[Collected data entries]
*** Block opens ***

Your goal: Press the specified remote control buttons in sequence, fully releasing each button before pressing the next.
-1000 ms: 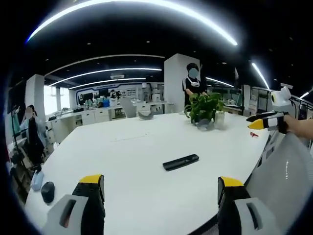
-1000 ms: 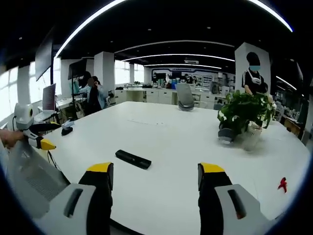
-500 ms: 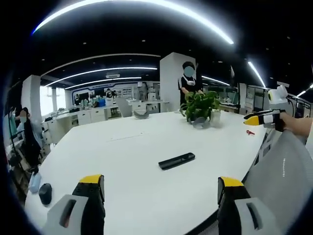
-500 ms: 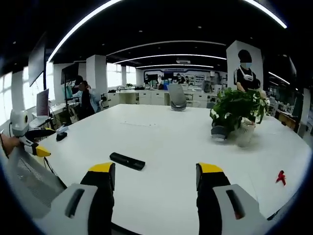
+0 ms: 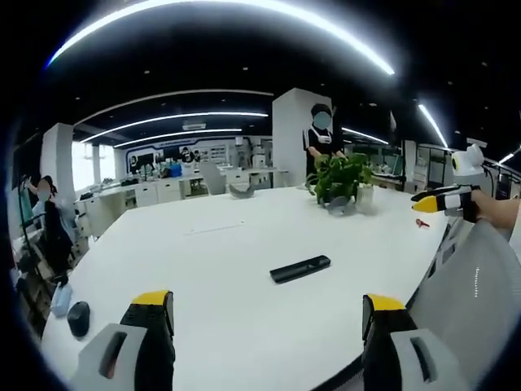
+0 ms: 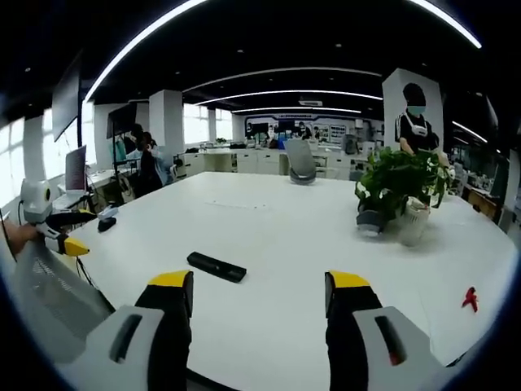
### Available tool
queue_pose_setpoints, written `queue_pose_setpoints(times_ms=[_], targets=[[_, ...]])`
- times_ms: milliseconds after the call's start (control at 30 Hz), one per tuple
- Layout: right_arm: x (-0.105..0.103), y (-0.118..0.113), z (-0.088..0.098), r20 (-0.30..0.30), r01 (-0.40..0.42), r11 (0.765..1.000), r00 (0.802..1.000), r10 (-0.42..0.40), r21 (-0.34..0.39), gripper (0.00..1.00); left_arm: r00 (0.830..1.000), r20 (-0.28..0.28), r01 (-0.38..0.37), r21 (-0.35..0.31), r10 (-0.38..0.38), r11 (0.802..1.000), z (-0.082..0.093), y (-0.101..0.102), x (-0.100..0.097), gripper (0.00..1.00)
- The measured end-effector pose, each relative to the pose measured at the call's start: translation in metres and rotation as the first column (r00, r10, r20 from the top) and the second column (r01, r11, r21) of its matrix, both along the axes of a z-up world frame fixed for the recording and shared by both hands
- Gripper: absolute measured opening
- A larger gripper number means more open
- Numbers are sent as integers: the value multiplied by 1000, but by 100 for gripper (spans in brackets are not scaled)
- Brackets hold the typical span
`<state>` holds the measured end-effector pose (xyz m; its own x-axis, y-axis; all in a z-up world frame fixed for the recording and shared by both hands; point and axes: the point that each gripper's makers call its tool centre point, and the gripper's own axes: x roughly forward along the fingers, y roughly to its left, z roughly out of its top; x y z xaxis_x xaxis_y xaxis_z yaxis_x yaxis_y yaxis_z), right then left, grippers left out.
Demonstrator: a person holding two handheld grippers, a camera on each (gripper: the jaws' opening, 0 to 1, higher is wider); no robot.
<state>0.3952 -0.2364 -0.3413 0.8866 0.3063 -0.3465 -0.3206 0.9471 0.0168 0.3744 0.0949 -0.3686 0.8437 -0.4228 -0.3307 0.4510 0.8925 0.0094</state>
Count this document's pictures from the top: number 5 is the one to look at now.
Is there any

*** Block closes ***

> What is being asked
When the word "effector" shows up in a line of the entries, pull that line out.

> Response to this task
- The measured end-effector pose, each relative to the pose measured at the call's start: translation in metres and rotation as the first column (r00, r10, r20 from the top) and the second column (r01, r11, r21) of its matrix, both along the axes of a z-up world frame fixed for the recording and shared by both hands
`<state>` holds the measured end-effector pose (xyz m; its own x-axis, y-axis; all in a z-up world frame fixed for the recording and shared by both hands; point and axes: the point that each gripper's makers call its tool centre point, and the gripper's own axes: x roughly forward along the fingers, y roughly to its left, z roughly out of its top; x y z xaxis_x xaxis_y xaxis_z yaxis_x yaxis_y yaxis_z), right then left, grippers left out.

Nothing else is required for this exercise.